Your assignment:
Go line by line through the records below. Copy whichever lines contain the string "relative".

Exercise data:
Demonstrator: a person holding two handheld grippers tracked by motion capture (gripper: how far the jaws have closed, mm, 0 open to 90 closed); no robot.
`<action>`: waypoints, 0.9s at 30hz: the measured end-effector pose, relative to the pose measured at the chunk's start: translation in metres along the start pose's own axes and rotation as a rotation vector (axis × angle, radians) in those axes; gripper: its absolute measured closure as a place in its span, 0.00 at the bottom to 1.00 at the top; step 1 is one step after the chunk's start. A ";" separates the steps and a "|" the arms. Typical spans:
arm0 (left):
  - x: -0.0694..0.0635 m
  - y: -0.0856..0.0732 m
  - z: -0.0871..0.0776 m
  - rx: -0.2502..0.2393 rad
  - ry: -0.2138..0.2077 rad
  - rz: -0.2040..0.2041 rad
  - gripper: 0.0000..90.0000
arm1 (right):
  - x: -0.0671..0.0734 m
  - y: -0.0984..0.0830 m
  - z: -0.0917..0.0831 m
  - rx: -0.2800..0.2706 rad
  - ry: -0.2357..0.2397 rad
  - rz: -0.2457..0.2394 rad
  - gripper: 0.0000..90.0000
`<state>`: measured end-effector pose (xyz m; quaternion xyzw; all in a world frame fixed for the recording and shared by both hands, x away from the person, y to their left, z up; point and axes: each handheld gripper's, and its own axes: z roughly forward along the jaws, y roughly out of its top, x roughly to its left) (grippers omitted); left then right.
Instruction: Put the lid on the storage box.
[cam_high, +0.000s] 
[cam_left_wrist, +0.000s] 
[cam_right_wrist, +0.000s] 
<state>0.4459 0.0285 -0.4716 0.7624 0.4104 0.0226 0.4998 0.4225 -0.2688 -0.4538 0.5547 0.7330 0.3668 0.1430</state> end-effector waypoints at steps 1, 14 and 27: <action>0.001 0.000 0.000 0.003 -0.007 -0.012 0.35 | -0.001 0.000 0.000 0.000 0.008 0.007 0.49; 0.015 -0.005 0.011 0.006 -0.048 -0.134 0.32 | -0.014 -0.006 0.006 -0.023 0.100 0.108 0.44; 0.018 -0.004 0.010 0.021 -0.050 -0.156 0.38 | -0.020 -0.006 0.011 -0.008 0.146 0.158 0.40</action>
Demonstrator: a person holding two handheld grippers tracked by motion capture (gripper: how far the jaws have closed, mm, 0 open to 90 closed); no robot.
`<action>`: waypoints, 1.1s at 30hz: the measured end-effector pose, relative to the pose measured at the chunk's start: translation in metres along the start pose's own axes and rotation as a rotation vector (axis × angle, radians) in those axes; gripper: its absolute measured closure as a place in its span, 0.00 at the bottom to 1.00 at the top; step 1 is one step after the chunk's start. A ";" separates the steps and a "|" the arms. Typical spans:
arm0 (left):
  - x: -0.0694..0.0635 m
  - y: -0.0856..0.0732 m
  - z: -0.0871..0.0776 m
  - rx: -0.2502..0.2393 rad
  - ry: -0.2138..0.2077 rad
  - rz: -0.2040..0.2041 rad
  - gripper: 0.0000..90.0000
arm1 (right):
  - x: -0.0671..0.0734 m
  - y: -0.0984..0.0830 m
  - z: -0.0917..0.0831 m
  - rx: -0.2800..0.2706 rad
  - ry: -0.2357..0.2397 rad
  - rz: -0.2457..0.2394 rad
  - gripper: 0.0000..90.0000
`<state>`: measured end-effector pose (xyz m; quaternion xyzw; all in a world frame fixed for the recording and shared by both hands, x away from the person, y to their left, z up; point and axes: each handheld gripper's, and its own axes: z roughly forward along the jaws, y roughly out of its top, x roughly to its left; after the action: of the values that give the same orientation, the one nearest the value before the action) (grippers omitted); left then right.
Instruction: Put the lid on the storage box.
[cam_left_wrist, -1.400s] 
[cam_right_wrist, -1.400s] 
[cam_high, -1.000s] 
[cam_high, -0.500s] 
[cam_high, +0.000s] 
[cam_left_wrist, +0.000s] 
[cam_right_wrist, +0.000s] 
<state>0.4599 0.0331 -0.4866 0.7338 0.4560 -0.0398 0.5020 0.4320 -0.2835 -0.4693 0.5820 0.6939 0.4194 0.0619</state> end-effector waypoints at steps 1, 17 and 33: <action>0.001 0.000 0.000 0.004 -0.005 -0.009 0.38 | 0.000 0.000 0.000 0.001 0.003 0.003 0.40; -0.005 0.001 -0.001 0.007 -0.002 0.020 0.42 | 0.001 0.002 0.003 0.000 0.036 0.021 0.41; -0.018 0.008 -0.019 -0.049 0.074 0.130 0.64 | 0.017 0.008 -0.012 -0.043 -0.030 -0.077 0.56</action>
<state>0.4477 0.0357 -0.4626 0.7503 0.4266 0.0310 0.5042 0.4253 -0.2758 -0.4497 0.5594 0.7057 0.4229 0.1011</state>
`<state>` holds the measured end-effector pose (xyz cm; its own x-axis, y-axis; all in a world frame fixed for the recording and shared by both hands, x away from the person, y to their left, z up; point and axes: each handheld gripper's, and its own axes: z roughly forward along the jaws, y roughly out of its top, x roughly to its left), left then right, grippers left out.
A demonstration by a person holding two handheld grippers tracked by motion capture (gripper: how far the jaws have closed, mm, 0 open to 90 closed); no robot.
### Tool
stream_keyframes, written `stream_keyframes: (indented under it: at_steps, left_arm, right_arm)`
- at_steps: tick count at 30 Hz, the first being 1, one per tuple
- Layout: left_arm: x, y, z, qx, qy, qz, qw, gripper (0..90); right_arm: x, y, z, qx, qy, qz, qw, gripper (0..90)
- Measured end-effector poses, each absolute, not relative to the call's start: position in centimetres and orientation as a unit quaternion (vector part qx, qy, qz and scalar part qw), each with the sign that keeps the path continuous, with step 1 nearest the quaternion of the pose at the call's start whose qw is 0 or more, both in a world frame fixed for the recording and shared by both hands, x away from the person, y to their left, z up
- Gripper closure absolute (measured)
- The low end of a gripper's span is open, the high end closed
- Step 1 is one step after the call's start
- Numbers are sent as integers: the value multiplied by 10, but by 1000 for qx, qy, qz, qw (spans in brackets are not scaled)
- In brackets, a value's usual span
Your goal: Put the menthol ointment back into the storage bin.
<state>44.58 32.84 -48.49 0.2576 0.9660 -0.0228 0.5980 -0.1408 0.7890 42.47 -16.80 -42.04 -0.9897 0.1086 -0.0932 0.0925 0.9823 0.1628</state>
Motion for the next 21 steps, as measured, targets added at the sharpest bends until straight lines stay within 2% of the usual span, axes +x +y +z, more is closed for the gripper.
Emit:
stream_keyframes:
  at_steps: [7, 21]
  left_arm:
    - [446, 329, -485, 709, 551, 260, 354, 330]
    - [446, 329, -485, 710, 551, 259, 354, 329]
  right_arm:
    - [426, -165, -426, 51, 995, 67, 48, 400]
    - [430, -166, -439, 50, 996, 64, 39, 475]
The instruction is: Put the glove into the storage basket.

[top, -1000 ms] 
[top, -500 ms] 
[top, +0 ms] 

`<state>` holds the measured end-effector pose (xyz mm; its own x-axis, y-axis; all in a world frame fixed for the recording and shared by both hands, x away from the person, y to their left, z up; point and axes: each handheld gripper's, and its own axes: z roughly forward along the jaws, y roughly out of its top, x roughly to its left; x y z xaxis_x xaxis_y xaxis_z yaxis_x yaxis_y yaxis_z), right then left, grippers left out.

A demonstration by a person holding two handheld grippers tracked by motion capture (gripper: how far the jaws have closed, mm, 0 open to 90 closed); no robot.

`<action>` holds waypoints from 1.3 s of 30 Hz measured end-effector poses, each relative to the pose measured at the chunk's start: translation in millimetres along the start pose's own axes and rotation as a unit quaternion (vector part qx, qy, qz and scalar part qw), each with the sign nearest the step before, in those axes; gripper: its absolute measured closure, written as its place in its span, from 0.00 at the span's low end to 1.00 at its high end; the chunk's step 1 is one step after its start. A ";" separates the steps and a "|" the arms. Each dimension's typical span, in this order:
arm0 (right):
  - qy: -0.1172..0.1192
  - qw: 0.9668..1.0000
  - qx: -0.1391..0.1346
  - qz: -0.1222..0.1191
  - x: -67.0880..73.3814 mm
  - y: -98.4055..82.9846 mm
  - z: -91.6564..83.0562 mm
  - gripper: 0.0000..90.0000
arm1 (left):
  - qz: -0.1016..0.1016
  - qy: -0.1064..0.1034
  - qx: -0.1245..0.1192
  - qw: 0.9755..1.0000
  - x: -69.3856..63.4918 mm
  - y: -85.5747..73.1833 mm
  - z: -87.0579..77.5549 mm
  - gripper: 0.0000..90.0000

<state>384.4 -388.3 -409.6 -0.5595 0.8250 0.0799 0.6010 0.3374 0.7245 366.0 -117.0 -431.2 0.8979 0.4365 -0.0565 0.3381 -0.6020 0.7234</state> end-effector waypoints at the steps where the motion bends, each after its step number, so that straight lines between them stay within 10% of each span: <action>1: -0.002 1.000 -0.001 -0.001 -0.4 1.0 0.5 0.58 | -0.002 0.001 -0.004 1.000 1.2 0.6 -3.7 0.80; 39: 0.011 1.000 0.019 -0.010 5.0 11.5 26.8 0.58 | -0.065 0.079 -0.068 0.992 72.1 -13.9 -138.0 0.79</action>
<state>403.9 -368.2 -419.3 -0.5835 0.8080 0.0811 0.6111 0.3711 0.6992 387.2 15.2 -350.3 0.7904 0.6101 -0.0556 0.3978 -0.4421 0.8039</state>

Response box:
`<action>`: waypoints, 0.9s at 30hz: the measured end-effector pose, relative to the pose measured at the chunk's start: translation in metres along the start pose's own axes and rotation as a rotation vector (axis × angle, radians) in those axes; gripper: its absolute measured closure as a place in its span, 0.00 at the bottom to 1.00 at the top; step 1 is one step after the chunk's start. A ";" separates the steps and a "|" the arms. Typical spans:
`<action>`: waypoints, 1.1s at 30hz: the measured end-effector pose, relative to the pose measured at the chunk's start: translation in metres along the start pose's own axes and rotation as a rotation vector (axis × angle, radians) in those axes; gripper: its absolute measured closure as a place in its span, 0.00 at the bottom to 1.00 at the top; step 1 is one step after the chunk's start. A ";" separates the steps and a "|" the arms. Typical spans:
- Measured end-effector poses, each absolute, not relative to the call's start: position in centimetres and orientation as a unit quaternion (vector part qx, qy, qz and scalar part qw), each with the sign that keeps the path continuous, with step 1 nearest the quaternion of the pose at the call's start whose qw is 0 or more, both in a world frame fixed for the recording and shared by both hands, x away from the person, y to their left, z up
`<action>` holds waypoints from 1.3 s of 30 Hz measured end-effector poses, each relative to the pose measured at the chunk's start: translation in millimetres along the start pose's own axes and rotation as a unit quaternion (vector part qx, qy, qz and scalar part qw), each with the sign nearest the step before, in those axes; gripper: its absolute measured closure, written as its place in its span, from 0.00 at the span's low end to 1.00 at its high end; the chunk's step 1 is one step after its start. A ";" separates the steps and a "|" the arms. Each dimension's typical span, in this order:

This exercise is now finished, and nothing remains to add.